我起身准备离开,忽然想起什么,又问他,“对了,我在查那天晚上华尔道夫酒店的监控和入住人的信息,如果你愿意告诉我的话……你妈妈这边,我可以再多安排一些刚需用品。”
姜明初沉着脸,咬牙启齿地问我,“你就这么想知道那晚跟你春风一度的男人是谁?”
我摇摇头,“姜明初,你错了,我没有一定要知道——那是个素未谋面的陌生人,知道了又怎样呢?但不知道为什么,我总觉得,你有事情瞒着我。比如……你其实知道那晚那个人的身份,但因为某种原因,你不敢告诉我。”

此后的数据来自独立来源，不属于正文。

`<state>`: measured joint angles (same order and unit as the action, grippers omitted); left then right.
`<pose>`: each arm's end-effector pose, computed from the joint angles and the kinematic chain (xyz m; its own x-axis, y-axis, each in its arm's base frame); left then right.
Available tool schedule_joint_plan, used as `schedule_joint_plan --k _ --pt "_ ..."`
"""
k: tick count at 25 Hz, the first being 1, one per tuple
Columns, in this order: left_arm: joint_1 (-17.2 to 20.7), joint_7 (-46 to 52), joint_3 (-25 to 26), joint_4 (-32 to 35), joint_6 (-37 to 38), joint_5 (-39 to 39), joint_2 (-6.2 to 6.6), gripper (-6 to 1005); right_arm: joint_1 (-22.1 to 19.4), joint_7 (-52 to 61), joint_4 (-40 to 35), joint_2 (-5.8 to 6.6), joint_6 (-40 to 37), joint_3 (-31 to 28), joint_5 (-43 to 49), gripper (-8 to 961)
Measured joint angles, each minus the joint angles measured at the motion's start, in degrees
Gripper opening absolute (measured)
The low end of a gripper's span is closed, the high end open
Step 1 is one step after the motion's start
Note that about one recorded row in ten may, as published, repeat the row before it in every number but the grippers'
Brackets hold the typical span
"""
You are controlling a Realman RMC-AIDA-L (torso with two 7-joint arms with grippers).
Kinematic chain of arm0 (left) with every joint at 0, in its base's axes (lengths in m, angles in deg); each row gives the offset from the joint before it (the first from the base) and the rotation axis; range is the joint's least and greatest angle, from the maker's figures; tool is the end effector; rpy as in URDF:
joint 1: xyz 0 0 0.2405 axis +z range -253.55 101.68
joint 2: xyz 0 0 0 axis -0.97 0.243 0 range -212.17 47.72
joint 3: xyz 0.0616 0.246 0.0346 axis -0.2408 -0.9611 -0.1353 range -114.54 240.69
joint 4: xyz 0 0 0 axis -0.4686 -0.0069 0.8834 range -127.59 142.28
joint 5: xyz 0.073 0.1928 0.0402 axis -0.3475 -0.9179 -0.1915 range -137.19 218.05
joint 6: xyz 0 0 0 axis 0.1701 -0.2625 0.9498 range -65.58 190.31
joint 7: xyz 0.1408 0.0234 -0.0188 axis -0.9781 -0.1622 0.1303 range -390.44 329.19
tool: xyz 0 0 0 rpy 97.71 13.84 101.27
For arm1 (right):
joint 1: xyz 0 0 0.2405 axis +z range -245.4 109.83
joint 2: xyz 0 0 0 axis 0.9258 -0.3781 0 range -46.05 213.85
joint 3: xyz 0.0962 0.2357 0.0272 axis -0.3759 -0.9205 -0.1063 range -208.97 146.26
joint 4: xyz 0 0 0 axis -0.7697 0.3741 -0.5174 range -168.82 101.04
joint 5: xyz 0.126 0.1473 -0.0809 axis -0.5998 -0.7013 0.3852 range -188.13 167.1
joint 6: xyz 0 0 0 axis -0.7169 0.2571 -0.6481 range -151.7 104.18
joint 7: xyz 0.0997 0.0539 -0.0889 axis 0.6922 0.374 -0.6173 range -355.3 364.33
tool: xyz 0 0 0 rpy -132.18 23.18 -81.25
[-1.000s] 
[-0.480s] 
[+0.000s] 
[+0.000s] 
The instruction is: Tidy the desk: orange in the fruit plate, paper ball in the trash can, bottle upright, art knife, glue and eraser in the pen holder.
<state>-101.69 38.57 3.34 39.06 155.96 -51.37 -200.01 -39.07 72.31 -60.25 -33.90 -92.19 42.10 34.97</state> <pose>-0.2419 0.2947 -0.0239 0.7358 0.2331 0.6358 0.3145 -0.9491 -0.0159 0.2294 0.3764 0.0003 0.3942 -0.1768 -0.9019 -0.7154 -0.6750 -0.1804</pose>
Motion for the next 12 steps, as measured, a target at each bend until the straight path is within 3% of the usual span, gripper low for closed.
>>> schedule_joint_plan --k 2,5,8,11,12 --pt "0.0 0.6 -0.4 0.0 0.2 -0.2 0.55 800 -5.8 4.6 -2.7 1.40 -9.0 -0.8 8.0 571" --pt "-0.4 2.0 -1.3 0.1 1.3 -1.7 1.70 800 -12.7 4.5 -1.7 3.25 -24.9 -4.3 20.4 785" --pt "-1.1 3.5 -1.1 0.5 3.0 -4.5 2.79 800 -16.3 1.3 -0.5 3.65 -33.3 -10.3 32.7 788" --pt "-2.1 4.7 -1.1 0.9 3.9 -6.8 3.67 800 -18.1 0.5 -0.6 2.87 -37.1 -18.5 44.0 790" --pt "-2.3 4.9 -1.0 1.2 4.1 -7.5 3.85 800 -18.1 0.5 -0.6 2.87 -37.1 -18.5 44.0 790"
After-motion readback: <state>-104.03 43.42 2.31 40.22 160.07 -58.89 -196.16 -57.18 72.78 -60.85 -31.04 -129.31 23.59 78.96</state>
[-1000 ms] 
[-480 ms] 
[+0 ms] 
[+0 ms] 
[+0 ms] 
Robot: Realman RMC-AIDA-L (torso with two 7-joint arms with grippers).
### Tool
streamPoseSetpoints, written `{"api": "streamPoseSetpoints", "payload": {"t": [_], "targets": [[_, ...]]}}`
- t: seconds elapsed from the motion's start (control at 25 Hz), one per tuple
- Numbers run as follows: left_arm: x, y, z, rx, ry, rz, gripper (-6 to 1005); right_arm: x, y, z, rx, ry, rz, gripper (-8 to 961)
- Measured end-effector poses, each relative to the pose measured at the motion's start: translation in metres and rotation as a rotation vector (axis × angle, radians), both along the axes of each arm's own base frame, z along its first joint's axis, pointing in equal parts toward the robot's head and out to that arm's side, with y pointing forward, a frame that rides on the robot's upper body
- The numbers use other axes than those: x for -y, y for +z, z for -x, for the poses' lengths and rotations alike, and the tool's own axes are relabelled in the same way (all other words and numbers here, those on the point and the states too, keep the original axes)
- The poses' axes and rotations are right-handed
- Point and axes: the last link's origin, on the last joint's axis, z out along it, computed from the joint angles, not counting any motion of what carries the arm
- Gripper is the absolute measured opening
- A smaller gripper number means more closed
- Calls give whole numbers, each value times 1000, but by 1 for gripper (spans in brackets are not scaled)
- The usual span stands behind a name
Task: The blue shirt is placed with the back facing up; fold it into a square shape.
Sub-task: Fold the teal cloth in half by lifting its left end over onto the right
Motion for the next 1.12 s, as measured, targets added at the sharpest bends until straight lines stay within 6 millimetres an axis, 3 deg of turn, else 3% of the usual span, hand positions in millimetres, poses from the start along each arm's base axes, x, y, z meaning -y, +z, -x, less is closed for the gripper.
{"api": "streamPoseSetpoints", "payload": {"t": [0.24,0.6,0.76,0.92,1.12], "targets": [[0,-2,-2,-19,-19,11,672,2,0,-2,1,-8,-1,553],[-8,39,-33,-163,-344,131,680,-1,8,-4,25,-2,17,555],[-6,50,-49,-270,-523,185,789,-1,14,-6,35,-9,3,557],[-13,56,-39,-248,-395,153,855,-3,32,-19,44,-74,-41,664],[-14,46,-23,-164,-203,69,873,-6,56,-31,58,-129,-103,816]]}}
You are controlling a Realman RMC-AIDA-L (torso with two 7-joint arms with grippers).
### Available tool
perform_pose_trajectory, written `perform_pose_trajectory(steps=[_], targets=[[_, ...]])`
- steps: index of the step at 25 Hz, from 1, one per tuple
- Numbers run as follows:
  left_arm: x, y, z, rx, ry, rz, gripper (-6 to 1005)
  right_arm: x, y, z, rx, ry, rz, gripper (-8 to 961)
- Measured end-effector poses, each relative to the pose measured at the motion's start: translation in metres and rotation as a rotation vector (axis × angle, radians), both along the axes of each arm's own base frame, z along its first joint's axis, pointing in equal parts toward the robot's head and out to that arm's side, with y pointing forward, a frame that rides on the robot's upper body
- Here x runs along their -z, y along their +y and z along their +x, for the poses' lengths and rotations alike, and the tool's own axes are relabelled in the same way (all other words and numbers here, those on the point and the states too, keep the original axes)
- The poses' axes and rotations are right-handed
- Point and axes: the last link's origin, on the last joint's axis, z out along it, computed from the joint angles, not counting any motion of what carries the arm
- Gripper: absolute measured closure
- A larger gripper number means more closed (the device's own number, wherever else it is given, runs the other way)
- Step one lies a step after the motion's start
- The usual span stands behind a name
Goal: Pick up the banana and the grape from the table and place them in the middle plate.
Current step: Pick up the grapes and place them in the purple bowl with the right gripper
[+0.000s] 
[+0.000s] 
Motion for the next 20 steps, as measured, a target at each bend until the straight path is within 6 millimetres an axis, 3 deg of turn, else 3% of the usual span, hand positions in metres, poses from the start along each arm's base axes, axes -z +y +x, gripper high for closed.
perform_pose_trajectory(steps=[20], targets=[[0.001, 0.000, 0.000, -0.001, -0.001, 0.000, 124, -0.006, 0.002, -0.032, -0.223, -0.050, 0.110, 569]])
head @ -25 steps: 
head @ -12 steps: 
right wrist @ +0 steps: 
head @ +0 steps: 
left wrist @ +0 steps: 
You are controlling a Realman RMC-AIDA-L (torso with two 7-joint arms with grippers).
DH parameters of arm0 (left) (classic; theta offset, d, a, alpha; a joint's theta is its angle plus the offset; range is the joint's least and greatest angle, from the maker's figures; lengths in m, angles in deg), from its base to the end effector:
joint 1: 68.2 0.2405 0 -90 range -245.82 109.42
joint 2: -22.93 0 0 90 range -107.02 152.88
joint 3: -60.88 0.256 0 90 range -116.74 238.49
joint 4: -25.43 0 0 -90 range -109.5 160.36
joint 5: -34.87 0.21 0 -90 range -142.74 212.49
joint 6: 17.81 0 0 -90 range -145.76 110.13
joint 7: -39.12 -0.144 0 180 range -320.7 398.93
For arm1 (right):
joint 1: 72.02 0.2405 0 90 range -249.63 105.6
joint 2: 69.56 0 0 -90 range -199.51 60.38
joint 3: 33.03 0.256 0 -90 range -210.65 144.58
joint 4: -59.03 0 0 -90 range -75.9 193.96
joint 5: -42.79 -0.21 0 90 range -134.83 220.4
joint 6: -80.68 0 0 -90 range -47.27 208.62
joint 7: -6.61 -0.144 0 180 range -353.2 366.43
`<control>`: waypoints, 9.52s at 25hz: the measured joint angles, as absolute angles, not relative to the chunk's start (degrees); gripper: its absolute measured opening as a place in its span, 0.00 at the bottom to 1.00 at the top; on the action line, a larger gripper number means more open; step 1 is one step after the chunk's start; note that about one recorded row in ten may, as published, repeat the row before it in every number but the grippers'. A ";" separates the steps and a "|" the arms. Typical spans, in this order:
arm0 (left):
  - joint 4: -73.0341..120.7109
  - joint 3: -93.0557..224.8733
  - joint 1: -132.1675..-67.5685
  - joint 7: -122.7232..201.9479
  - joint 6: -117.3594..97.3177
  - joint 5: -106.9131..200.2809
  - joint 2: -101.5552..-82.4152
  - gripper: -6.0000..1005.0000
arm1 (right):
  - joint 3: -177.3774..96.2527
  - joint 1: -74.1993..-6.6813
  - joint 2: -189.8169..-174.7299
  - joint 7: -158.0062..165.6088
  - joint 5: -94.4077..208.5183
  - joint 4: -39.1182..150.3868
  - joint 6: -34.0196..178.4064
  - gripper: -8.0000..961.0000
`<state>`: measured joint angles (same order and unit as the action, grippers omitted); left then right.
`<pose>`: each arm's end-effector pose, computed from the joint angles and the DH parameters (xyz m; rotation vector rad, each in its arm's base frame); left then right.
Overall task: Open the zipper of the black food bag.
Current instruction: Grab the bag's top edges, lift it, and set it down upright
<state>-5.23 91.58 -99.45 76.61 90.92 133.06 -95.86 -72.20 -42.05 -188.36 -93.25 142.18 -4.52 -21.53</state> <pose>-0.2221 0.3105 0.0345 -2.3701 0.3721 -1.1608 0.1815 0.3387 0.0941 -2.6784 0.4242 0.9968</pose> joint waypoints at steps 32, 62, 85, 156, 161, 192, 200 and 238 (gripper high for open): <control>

其实我是胡说八道的,我根本不知道姜明初知不知道那个人的身份,我只是炸他一下。
没想到姜明初顿时脸色沉了沉,咬牙切齿地看着我说,“没错,阮桢,我是知道那晚上的男人是谁!可你想知道,就必须跟警察说你不计较我妈对你做的事情,放弃对我妈的起诉,否则,就算是我死,你也别想从我嘴里得到半分那个人的信息!”
我狐疑地看着姜明初,“我怎么知道你是不是骗我的?”
姜明初冷笑说,“你不用在这里试探我,那天晚上的监控,在我手里。不过,这和我杀害你父母,你肚子里的孽障等等所有事情都没有关系——所以,你休想用警察来威胁我说什么!”
“姜明初,所以你刚才那么哭着求我,是在跟我做戏吗?这幅张牙舞爪的样子才是你的真面目吧?”
我冷笑,“你以为我还是以前的阮桢,哄骗不成,你就威胁?你真是小看我了!”
姜明初皱眉,痛恨地看着我,“你想报复我?”
我不由地笑了,“报复你?姜明初,你也太看得起你自己了!我今天来看你,告诉你蒋溪的目的,你还不明白吗?我是来可怜你的。”
姜明初一愣,表情很难看。
我冷着脸,一字一句,咬牙切齿地说,“我特别想看看你知道自己被蒋溪耍得团团转之后,脸上五彩缤纷的表情。对了,我刚才忘了告诉你,蒋溪说你就是一条摇尾乞怜的狗,千方百计的对她好,求她不要分手。她还说你死缠烂打的样子让她恶心。她问我懂不懂那种恶心的感觉?就像是粘在头发丝上的口香糖,甩也甩不掉,令人作呕。”
姜明初整个人木在原地。
我趁机再扎一刀,“本来这些话,我不准备说出来让你难受的,但你刚才的表现让我觉得,你这种人,不配任何怜悯。姜明初,你活该!”